Determining how many cone types are present in sharks fills an important gap in the evolution of colour vision in vertebrates. The presence of cones in sharks was first documented over 100 years ago, and every species examined since, save a handful of deep-sea sharks, have been found to have cones. However, essentially nothing is known about the cone visual pigments in sharks. In contrast, rod visual pigments are fairly well understood and appear matched well to the wavelengths of light available in a particular environment. For example, longer (‘red’) wavelengths of light are filtered out quickly in the ocean with depth, and thus rod visual pigments in deep-sea sharks are shifted to absorb the shorter (‘blue’) wavelengths of light that dominate in deeper waters. One of the problems with studying shark cone visual pigments is that sharks have fewer cones in relation to rods and, therefore, cones are much harder to find within the retina. The proportion of rods and cones is related to habitat and behaviour, such that diurnal species, or those species living in brightly lit environments, have a higher proportion of cones than nocturnal species and species occupying dimly lit habitats. The deep-sea piked dogfish, for example, has 50 times as many rods than cones whereas great white sharks have only four times as many rods.

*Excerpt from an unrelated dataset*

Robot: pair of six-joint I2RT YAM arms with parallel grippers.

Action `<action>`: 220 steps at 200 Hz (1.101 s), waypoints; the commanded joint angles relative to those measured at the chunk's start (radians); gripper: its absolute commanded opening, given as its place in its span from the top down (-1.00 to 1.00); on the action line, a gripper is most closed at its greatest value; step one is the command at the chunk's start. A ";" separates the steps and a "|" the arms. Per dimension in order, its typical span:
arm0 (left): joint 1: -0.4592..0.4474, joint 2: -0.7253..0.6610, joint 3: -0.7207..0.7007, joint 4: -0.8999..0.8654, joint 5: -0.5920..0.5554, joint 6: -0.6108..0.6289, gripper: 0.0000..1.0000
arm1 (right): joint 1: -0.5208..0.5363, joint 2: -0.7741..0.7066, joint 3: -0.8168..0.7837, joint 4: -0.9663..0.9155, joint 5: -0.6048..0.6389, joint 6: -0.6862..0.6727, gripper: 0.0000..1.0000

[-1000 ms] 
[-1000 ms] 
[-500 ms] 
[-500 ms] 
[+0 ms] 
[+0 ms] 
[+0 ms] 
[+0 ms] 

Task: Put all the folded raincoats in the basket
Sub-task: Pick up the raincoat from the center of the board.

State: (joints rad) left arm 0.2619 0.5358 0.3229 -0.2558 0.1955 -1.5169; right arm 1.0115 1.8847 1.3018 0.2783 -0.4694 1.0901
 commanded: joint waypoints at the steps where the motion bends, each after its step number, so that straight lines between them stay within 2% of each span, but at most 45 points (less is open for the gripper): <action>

Behavioural experiments from the 1960’s and 1970’s sought to prove the existence of colour vision in sharks by training them to associate with different coloured targets. The experiments proved inconclusive, however, as it could not be determined whether the sharks were responding to a change in colour brightness or hue. In recent years, a new technique has been used to assess visual pigments in a variety of marine creatures, including sharks, and this has proven to be a very successful and accurate method for analysing visual pigment absorbance. Studies are still underway on sharks, but it’s been shown very recently that some species of the closely related rays, the giant and eastern shovelnose rays and the blue-spotted maskray, have three different cone types. This means they have colour vision comparable to humans, which is a very exciting finding! While the jury is still out on whether or not sharks see in colour, there can be no doubt that the visual systems of these fascinating creatures are adapted remarkably well to their particular lifestyles and habitat preferences. There is still a wealth of information waiting to be uncovered on the visual system of sharks, and in a time where understanding the biology and ecology of sharks is critical to their survival, sensory neurobiological studies offers another method for predicting such bio-ecological factors as predatory strategy, habitat preference and behaviours.